# Task to carry out:
Search the records below for the word "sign" and show every line where it occurs.

*** The records Section Begins ***

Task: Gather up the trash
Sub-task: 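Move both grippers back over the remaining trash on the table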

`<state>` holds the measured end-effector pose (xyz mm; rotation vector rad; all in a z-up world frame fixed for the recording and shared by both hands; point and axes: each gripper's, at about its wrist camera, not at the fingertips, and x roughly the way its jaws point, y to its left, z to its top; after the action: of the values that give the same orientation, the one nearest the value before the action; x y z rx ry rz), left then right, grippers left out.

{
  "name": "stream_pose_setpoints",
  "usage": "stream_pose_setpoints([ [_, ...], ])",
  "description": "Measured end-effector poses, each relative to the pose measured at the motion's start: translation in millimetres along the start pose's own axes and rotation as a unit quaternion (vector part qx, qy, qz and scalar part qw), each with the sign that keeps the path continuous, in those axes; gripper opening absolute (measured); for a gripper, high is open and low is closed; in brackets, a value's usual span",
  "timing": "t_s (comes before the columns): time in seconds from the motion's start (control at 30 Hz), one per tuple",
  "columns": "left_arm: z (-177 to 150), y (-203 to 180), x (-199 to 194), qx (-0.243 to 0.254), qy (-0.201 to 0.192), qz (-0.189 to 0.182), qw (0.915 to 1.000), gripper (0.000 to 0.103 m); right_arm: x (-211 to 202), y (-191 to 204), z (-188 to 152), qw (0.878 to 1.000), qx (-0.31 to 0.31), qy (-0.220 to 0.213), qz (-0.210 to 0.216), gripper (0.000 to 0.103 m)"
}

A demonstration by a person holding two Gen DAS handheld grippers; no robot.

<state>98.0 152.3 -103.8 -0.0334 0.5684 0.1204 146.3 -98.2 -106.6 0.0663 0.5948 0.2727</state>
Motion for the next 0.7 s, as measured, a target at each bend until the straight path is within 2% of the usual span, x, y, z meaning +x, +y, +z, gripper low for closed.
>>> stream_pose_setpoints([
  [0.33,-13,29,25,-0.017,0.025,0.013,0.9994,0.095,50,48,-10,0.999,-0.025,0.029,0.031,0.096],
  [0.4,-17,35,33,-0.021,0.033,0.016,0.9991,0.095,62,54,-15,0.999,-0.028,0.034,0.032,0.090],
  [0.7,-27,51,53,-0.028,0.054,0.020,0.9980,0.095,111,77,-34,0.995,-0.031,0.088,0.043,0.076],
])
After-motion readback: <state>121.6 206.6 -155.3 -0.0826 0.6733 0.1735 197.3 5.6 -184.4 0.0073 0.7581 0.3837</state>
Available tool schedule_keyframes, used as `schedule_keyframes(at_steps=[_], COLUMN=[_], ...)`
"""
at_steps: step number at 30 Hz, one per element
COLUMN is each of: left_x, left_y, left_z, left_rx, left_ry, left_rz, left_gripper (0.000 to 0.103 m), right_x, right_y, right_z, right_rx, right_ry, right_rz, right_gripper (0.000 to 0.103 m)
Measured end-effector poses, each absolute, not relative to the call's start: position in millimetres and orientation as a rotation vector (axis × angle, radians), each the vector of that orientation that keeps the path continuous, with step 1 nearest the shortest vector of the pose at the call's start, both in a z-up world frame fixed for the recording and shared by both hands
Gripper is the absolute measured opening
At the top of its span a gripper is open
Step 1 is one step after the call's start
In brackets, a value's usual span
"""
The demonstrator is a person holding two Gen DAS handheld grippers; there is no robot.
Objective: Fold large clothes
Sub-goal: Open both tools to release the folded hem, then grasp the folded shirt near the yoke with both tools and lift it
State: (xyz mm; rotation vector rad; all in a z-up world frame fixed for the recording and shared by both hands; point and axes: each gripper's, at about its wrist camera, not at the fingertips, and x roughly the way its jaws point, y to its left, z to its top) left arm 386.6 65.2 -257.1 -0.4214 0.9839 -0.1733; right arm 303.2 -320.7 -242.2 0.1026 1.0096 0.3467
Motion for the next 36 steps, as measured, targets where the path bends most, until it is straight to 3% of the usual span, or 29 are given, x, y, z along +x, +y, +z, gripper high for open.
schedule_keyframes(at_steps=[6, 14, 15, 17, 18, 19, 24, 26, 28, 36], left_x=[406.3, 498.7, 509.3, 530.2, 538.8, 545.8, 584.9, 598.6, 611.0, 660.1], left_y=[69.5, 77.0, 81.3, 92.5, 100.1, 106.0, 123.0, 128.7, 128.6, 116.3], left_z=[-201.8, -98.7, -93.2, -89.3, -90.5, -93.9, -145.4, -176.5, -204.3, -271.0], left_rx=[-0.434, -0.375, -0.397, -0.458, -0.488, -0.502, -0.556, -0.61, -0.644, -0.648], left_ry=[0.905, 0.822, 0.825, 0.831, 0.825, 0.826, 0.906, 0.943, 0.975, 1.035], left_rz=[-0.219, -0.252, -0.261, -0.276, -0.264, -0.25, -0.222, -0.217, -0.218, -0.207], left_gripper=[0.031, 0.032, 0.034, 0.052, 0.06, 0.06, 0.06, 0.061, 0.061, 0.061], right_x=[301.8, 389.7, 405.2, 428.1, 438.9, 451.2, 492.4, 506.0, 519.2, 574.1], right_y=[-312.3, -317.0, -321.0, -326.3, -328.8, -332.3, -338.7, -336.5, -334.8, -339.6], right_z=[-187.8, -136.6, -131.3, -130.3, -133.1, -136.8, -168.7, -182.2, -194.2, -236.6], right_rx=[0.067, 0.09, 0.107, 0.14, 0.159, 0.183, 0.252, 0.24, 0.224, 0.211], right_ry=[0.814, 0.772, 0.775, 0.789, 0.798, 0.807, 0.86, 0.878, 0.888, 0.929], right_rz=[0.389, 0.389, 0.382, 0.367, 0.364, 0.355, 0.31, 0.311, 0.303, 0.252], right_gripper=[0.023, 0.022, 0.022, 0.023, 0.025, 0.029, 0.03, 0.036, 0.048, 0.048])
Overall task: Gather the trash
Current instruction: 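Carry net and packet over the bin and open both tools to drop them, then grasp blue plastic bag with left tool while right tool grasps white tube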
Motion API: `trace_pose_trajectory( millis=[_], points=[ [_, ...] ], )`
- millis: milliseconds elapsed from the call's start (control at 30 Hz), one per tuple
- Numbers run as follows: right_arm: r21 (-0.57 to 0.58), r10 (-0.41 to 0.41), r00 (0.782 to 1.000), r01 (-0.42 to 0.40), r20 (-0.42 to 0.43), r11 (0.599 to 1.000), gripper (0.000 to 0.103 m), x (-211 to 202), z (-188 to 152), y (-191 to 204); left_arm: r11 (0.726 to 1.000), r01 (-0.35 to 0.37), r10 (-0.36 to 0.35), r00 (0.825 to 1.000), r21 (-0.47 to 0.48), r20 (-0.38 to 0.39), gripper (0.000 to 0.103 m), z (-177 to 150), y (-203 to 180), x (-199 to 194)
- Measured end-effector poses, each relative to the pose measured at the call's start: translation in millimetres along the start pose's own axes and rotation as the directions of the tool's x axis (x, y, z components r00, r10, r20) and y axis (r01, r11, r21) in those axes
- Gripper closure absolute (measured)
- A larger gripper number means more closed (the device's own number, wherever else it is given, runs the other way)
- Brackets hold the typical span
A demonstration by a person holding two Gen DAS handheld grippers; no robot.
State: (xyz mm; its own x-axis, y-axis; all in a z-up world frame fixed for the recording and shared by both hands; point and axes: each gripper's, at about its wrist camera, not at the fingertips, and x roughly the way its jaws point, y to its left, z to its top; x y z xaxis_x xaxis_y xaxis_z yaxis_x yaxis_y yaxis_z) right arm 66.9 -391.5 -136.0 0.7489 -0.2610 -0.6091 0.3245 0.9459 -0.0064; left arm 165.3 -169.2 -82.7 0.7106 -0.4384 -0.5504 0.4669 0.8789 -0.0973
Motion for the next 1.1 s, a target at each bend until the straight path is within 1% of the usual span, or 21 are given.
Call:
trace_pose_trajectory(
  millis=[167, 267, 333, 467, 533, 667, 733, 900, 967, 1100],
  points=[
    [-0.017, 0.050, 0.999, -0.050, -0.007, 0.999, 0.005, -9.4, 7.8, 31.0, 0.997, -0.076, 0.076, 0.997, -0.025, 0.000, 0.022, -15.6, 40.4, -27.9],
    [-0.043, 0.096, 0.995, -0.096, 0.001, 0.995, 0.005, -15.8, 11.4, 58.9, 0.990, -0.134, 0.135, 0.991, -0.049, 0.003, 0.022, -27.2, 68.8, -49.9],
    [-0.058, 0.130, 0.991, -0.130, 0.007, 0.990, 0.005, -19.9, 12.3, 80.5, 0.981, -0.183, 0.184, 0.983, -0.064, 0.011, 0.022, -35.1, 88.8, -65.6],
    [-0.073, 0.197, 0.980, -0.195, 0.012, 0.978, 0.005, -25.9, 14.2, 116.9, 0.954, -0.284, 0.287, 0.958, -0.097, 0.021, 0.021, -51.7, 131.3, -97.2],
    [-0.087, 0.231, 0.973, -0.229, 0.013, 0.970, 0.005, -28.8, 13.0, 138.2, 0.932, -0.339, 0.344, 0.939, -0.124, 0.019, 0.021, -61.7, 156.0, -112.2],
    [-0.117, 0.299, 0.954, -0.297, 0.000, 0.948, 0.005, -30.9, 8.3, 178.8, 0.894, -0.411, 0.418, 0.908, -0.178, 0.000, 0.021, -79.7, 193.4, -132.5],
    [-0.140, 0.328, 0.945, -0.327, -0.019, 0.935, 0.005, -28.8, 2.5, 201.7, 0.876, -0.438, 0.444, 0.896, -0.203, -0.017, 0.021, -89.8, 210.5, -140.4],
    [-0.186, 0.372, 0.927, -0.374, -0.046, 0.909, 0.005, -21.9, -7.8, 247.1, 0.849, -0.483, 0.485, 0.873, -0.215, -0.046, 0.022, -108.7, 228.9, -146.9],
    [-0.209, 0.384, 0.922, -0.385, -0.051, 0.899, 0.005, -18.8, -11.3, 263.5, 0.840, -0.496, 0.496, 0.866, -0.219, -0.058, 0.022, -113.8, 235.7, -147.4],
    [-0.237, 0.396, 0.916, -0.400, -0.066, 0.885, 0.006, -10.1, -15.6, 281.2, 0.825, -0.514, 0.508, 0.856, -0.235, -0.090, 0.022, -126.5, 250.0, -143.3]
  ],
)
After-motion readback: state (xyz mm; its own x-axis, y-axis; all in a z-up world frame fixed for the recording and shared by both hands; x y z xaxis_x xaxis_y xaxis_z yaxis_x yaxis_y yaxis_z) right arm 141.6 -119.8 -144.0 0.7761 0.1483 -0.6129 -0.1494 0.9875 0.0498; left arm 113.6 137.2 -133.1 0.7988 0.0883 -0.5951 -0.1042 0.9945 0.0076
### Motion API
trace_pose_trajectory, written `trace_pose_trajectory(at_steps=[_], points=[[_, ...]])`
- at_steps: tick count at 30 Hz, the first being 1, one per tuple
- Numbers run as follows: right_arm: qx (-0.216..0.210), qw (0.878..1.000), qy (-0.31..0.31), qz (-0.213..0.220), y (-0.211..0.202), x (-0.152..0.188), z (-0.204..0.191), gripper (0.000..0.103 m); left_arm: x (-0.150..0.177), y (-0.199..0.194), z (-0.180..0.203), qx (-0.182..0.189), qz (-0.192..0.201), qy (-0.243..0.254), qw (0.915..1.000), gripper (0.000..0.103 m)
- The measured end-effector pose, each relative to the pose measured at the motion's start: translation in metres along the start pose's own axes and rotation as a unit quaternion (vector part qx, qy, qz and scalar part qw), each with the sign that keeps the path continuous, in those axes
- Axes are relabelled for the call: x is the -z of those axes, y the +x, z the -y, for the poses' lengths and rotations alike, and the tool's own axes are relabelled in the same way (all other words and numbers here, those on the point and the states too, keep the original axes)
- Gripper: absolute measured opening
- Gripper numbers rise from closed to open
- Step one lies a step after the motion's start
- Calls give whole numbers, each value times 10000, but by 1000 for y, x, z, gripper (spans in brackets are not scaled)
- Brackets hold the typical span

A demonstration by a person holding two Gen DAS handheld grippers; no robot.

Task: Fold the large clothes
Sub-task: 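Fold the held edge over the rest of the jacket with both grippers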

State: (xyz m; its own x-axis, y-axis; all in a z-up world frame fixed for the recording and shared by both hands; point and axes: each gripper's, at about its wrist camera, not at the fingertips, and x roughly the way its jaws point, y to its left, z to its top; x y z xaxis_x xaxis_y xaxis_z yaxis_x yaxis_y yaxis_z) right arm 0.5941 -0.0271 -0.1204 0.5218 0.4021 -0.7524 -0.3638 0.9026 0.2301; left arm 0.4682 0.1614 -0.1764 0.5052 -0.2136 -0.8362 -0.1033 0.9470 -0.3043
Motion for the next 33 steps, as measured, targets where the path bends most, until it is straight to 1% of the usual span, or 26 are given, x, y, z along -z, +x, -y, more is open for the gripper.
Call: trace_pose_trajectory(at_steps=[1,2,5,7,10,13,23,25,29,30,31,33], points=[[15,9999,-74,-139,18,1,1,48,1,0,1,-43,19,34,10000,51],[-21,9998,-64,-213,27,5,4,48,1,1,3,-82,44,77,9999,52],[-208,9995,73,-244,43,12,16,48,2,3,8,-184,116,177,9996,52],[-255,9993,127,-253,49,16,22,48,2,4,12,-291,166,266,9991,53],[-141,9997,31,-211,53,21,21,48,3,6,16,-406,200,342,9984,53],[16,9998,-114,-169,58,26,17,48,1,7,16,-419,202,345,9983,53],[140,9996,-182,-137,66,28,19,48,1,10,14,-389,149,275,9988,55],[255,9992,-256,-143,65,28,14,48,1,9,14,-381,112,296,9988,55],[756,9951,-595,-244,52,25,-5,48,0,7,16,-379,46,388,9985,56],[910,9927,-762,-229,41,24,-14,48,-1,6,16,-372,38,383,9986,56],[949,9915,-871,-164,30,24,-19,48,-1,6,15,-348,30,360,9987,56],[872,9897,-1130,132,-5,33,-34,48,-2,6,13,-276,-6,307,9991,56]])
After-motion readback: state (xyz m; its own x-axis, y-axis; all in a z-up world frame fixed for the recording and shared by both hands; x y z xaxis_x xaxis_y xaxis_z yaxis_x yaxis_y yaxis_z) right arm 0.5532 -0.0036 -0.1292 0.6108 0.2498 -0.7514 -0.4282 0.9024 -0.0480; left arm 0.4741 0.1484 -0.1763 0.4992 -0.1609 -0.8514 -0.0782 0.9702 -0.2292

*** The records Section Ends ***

# Response below:
  "description": "Measured end-effector poses, each relative to the pose measured at the motion's start: translation in millimetres along the start pose's own axes and rotation as a unit quaternion (vector part qx, qy, qz and scalar part qw), each with the sign that keeps the path continuous, in those axes; gripper opening absolute (measured); for a gripper, high is open and low is closed; in brackets, a value's usual span",
- The measured end-effector pose, each relative to the pose measured at the motion's start: translation in metres along the start pose's own axes and rotation as a unit quaternion (vector part qx, qy, qz and scalar part qw), each with the sign that keeps the path continuous, in those axes

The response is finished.